Denison maintained that people would never lose their appetite for performances of classic works, “whether of Brahms or Beethoven, Mahler or Bruckner, because they have learnt something of these works and want to hear them performed in the best possible conditions and by the great interpreters”.
But, partly because of the cost of the complex as a whole — £240,000 a year — Denison felt a responsibility to broaden its appeal. Confident that “supply creates demand”, he organised concerts of medieval music, jazz, electronic compositions and poetry readings. Audiences were drawn largely from the 40,000 people on the South Bank mailing list.
Guitar recitals, including jazz and flamenco, and concerts of Indian music were among the most successful innovations. Gilbert and Sullivan operas were staged at the Royal Festival Hall for the first time in 1971. Denison was among the first to champion opera in English.
He accommodated some challenging new works, usually short ones, but he deemed those interested in them adequately provided for by radio broadcasts and recordings. “My theory”, he said, “is that when they come to the Festival Hall they want an evening of leisure, and they don’t want to hear the ‘tough nuts’ in the concert hall.”

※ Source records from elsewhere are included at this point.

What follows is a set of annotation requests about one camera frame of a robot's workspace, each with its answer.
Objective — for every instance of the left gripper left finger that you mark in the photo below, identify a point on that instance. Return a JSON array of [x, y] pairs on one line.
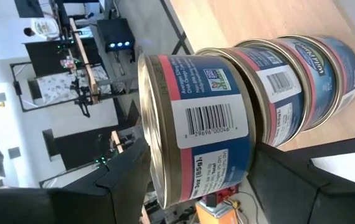
[[71, 205]]

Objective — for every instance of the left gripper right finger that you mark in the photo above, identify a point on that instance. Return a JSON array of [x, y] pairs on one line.
[[305, 199]]

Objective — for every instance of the gold-lid Wild Planet can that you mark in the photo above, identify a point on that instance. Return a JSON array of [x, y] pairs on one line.
[[208, 124], [283, 93], [350, 71], [317, 84]]

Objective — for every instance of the wooden shelf black metal legs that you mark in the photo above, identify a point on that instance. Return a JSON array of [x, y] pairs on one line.
[[227, 18]]

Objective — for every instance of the black partition panel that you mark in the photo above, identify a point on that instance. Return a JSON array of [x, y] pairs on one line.
[[78, 146]]

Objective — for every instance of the red black equipment box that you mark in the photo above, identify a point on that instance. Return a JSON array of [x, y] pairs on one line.
[[224, 193]]

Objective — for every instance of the orange box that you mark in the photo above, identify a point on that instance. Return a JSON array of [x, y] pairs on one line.
[[215, 214]]

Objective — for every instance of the background wooden workbench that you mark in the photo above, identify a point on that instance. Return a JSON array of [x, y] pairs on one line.
[[84, 62]]

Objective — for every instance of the person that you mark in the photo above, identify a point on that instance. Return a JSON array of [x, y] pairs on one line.
[[45, 28]]

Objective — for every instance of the black device blue lights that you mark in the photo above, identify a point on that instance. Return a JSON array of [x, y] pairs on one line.
[[115, 31]]

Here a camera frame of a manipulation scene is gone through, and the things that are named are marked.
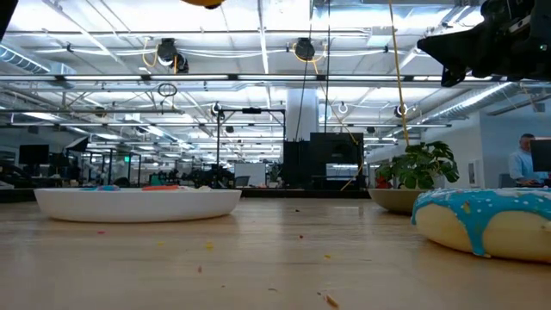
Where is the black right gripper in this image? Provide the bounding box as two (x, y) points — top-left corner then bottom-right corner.
(416, 0), (533, 88)

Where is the large blue iced donut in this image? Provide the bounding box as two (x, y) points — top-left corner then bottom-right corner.
(411, 188), (551, 264)

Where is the green potted plant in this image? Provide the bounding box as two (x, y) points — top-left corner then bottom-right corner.
(374, 140), (461, 190)

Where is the person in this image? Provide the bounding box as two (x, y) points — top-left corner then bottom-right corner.
(508, 133), (550, 188)

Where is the black monitor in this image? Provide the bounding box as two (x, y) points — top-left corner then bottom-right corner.
(529, 138), (551, 173)
(18, 144), (50, 165)

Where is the large black cabinet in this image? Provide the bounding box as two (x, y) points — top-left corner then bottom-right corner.
(282, 132), (365, 190)

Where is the white building column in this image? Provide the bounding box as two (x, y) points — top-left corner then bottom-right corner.
(286, 88), (319, 143)

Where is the grey shallow plate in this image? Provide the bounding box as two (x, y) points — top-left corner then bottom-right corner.
(368, 188), (425, 215)

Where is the white board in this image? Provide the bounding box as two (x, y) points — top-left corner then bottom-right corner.
(234, 162), (267, 188)

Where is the white round plate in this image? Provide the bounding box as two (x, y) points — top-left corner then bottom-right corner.
(34, 185), (242, 224)

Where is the silver ventilation duct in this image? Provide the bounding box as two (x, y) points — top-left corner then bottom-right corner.
(419, 81), (514, 126)

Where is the yellow hanging cord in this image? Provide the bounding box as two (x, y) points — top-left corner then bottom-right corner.
(387, 0), (411, 147)

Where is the black hanging cable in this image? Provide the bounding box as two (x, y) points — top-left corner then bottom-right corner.
(325, 0), (331, 134)

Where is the black aluminium table frame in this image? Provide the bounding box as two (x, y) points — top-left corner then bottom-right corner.
(0, 187), (371, 203)

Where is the black gantry frame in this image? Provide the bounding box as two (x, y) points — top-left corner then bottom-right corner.
(216, 107), (287, 173)

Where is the black rig frame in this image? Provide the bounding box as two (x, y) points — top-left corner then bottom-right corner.
(64, 136), (143, 189)

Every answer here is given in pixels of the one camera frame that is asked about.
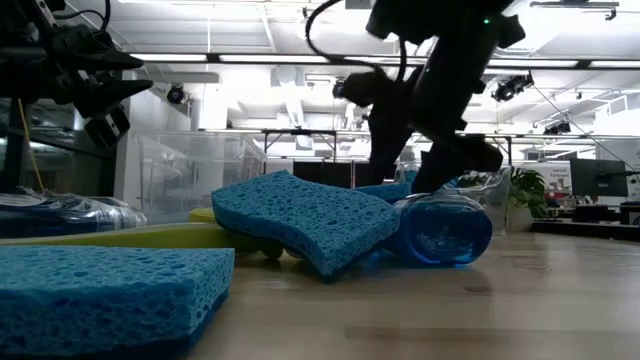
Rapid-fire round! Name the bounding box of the black computer monitor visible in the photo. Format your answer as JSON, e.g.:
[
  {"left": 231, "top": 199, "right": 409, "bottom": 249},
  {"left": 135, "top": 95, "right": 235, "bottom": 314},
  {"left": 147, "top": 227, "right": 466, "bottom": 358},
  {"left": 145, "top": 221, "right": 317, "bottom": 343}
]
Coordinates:
[{"left": 569, "top": 157, "right": 630, "bottom": 198}]

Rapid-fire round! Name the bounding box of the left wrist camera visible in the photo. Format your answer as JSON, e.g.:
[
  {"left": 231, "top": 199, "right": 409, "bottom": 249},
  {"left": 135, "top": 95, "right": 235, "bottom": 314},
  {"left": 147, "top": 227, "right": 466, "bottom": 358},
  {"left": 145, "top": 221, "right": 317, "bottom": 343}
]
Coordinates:
[{"left": 83, "top": 105, "right": 132, "bottom": 150}]

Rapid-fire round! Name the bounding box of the black partition panel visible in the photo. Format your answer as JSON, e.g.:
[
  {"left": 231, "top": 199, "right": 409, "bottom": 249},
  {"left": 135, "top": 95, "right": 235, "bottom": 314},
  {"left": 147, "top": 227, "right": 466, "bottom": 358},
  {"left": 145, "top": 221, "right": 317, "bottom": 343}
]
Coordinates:
[{"left": 292, "top": 160, "right": 374, "bottom": 189}]

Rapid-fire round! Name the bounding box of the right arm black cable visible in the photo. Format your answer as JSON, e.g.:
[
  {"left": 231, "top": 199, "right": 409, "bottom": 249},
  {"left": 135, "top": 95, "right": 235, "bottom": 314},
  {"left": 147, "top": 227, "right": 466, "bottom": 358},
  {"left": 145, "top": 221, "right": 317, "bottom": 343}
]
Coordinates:
[{"left": 304, "top": 0, "right": 406, "bottom": 84}]

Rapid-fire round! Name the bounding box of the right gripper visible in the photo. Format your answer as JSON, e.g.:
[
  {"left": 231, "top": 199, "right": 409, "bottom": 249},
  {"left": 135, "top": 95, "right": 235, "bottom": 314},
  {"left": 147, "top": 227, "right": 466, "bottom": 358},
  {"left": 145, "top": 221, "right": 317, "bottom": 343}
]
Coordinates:
[{"left": 367, "top": 63, "right": 505, "bottom": 195}]

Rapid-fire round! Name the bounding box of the yellow hanging cable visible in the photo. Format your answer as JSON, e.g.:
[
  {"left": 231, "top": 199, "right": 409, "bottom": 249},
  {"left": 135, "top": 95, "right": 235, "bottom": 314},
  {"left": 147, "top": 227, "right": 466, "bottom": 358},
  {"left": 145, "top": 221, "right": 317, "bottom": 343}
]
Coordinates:
[{"left": 17, "top": 97, "right": 47, "bottom": 194}]

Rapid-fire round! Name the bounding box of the clear bin with wire handle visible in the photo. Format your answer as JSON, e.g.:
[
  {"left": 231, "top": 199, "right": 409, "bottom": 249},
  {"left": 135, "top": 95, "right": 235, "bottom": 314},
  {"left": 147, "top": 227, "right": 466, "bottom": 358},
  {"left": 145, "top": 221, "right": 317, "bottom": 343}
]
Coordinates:
[{"left": 394, "top": 162, "right": 513, "bottom": 237}]

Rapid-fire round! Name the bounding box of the clear plastic bin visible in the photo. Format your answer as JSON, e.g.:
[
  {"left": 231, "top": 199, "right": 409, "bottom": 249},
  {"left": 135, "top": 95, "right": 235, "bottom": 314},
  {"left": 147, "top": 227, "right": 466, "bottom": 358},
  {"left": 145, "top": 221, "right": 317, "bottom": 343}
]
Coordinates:
[{"left": 133, "top": 130, "right": 268, "bottom": 225}]

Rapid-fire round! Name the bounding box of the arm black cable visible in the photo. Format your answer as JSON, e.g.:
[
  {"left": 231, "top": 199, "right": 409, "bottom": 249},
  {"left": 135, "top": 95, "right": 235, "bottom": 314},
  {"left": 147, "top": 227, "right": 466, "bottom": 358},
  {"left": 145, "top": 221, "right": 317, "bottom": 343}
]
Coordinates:
[
  {"left": 304, "top": 0, "right": 406, "bottom": 84},
  {"left": 52, "top": 0, "right": 112, "bottom": 32}
]

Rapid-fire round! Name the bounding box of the black background table frame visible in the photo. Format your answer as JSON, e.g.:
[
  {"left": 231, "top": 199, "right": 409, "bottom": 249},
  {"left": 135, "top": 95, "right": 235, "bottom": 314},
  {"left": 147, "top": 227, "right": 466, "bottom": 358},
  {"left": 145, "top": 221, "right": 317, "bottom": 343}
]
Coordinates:
[{"left": 260, "top": 127, "right": 338, "bottom": 164}]

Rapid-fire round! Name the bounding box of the long LED light bar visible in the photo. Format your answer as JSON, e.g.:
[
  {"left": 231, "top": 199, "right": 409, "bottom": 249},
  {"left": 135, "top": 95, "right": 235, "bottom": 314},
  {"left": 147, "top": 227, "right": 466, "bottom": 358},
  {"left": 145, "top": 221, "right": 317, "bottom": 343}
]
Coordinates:
[{"left": 127, "top": 51, "right": 640, "bottom": 70}]

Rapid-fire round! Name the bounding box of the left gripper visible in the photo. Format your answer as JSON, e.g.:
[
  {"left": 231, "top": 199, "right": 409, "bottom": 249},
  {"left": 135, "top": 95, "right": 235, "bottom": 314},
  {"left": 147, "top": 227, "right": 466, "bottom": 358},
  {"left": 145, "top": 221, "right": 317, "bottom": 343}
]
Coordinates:
[{"left": 0, "top": 28, "right": 155, "bottom": 120}]

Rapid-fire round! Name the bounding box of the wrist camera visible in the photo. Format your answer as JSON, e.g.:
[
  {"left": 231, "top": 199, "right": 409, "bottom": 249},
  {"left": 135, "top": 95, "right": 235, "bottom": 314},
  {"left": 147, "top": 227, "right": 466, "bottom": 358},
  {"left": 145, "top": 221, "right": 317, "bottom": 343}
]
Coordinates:
[
  {"left": 83, "top": 105, "right": 132, "bottom": 150},
  {"left": 343, "top": 71, "right": 396, "bottom": 109}
]

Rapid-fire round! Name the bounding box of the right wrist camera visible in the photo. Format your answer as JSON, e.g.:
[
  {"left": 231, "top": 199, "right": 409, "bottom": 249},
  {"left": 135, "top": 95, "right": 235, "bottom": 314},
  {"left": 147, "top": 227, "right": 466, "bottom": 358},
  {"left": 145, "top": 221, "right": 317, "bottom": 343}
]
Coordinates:
[{"left": 343, "top": 71, "right": 396, "bottom": 109}]

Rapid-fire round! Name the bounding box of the potted green plant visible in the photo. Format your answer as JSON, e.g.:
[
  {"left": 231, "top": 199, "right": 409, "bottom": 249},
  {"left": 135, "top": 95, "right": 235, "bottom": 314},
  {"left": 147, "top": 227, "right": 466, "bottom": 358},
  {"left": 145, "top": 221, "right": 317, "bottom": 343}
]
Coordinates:
[{"left": 507, "top": 167, "right": 550, "bottom": 233}]

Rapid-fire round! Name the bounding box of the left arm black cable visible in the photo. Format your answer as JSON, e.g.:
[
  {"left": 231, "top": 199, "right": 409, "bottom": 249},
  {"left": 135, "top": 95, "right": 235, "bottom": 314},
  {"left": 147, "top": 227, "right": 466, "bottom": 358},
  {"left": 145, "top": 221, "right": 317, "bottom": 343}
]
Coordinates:
[{"left": 52, "top": 0, "right": 112, "bottom": 32}]

John Law Denison was born in 1911, the son of a country parson, and was a chorister at St George’s Chapel, Windsor. His father wanted him to read for the law but he was more interested in music: he decided to learn the trumpet — but his father bought him a French horn instead.
He went to Brighton College and won a scholarship to the Royal College of Music. Having for a time been articled to a solicitor, he started, in 1934, to play as a freelance in the BBC Symphony Orchestra, the London Philharmonic and the City of Birmingham Orchestra, among others. That year Sir Thomas Beecham sent him to Germany to obtain some Wagner tubas so that he could present an authentic ring cycle with the LPO at Covent Garden. While in Bayreuth he was invited by Winifred Wagner to shake hands with Hitler.
Between 1939 and 1945 Denison served in the Somerset Light Infantry. He made the dangerous crossing to France on D-Day+1 and held various staff appointments which called on his considerable organisational skills. He was mentioned in dispatches.
After the war he was appointed assistant director of the British Council’s music department and two years later he joined the Arts Council’s music department as its director — then perhaps the most senior administrative position in music, in which, one commentator said at the time, he “wielded chief power over the destinies of all professional musical enterprises in Britain”.
He had already come to know many of the great conductors and impresarios when he took up his position on the South Bank “to get a little closer to the greasepaint”.
In the 1970s some 1,200 concerts took place there each year, attracting about 1,250,000 people. He and his staff were not directly responsible for drawing audiences: he called the South Bank halls “a sort of super hotel for promoters” who, he said, “must make sure of their public”. But his wideranging duties included ensuring that the acoustics were as good as they could be; and that the buildings were inviting and put to their best possible use.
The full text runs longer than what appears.